→ **PROBLEM STATEMENT**: Looking through the material below, say how many lines contain the string "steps" and add nothing more.

● ● ● ●

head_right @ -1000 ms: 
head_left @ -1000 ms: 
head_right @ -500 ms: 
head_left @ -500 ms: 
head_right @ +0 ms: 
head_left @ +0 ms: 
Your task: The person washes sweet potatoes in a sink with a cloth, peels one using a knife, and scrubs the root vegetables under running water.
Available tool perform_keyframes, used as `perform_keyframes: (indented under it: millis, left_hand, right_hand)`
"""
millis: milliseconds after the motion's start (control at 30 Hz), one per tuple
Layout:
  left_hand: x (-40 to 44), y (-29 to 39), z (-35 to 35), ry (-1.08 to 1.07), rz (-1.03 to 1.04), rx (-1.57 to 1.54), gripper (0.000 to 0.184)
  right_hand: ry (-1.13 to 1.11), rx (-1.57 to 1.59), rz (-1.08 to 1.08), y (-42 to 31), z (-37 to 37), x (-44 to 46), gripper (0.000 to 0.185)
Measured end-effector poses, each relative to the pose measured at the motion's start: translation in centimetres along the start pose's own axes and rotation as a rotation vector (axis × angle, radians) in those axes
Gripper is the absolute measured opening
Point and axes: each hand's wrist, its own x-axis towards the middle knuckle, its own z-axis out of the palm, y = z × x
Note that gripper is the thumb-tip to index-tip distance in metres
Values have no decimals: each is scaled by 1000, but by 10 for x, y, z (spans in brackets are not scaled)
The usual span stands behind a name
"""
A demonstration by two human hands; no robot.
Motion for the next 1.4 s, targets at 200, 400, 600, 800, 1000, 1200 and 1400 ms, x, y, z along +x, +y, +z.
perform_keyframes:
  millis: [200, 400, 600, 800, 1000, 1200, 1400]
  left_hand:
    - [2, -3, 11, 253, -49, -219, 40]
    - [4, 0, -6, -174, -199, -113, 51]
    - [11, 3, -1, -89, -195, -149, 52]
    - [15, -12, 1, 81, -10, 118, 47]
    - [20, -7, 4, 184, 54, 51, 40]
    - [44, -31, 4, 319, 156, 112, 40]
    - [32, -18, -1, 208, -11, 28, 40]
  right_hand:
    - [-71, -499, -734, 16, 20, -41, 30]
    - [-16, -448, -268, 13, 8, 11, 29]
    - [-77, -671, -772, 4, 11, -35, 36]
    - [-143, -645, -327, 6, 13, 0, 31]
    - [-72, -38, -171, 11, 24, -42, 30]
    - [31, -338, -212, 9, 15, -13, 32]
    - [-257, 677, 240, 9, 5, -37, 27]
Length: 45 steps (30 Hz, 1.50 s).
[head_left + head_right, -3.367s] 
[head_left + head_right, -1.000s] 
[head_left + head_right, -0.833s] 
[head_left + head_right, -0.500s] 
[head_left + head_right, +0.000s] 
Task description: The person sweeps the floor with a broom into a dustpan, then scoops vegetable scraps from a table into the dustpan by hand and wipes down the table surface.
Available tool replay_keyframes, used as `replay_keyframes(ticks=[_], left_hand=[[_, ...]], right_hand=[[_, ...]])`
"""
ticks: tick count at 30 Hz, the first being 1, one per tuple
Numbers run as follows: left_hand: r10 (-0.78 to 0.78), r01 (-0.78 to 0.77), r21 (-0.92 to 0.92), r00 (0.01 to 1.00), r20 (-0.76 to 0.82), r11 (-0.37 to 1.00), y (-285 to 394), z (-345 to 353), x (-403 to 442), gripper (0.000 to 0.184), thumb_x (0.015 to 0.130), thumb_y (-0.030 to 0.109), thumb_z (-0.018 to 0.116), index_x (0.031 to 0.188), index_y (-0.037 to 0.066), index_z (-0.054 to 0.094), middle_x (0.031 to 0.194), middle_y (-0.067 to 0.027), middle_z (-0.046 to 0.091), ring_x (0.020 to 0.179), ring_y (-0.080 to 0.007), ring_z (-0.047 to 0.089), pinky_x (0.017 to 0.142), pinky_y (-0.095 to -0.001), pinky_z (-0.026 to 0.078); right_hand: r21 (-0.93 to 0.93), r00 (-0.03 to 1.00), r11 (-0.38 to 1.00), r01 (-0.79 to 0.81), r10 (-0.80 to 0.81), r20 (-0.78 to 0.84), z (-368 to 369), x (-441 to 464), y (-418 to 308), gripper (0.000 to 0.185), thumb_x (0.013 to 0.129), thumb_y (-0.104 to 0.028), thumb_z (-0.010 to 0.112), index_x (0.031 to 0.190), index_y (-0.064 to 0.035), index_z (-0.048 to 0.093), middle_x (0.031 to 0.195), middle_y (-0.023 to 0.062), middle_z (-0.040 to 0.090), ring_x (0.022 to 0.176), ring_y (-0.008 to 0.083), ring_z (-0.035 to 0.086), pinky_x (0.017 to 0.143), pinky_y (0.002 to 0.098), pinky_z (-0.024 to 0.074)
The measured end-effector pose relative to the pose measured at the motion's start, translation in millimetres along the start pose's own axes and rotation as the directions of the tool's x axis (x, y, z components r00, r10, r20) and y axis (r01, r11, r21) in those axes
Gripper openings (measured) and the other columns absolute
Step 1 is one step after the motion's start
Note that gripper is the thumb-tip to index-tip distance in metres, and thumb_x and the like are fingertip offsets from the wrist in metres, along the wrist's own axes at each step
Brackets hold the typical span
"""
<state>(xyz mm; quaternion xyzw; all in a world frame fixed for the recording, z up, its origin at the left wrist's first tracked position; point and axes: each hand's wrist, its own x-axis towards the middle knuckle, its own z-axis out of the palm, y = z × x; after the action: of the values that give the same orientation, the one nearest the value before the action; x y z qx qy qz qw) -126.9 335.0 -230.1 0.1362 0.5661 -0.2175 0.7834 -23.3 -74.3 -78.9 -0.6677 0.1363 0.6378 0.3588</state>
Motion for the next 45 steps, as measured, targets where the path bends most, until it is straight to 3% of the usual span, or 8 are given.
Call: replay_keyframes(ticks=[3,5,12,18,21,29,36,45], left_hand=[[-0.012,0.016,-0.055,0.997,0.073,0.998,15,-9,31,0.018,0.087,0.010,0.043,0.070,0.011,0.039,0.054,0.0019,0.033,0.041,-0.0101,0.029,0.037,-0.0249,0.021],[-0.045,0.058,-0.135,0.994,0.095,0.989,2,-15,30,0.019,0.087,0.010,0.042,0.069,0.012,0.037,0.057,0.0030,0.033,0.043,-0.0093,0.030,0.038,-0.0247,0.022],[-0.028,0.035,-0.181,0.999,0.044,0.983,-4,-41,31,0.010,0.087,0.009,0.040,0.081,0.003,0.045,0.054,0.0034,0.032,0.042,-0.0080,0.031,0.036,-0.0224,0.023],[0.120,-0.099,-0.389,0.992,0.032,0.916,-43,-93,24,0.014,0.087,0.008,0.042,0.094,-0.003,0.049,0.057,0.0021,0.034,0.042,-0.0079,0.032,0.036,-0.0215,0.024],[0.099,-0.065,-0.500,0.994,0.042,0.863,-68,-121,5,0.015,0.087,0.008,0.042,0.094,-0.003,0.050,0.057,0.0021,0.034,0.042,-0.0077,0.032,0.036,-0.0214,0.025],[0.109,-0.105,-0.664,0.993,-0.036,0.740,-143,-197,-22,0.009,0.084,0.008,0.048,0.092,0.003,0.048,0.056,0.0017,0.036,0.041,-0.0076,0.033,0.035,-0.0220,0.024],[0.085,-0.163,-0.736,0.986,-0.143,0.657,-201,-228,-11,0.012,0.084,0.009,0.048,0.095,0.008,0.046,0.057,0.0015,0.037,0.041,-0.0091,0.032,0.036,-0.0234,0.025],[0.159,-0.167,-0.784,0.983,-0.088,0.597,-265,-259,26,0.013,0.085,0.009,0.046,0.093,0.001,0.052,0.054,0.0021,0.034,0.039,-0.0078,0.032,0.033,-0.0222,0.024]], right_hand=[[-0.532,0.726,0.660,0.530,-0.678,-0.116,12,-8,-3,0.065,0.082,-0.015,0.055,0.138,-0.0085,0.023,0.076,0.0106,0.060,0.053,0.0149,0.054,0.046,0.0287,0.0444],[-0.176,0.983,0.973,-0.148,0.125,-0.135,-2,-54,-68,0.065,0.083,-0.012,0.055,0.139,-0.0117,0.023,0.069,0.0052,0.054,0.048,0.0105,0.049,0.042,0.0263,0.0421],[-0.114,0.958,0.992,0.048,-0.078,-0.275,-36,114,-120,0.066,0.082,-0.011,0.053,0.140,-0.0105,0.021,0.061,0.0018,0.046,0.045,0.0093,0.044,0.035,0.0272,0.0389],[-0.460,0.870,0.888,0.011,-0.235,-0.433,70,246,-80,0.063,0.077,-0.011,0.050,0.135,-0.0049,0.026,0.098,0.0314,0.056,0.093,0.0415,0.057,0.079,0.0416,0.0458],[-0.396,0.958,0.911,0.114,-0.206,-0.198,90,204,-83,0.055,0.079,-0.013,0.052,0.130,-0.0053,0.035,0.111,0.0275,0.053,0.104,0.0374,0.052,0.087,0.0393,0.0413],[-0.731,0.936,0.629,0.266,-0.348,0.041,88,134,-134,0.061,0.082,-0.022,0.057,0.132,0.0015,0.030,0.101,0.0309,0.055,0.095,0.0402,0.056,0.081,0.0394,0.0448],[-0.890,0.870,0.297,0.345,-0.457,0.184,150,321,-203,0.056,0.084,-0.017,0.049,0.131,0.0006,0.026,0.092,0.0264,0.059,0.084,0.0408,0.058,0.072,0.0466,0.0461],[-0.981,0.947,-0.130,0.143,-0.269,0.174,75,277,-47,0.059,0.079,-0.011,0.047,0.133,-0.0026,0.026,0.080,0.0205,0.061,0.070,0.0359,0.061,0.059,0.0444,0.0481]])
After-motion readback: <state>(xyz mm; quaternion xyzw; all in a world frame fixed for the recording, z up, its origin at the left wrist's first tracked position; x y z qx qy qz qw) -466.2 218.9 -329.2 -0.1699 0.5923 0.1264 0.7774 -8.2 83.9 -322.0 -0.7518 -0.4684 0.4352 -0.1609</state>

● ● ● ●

→ **RESULT FOR THIS TASK**: 2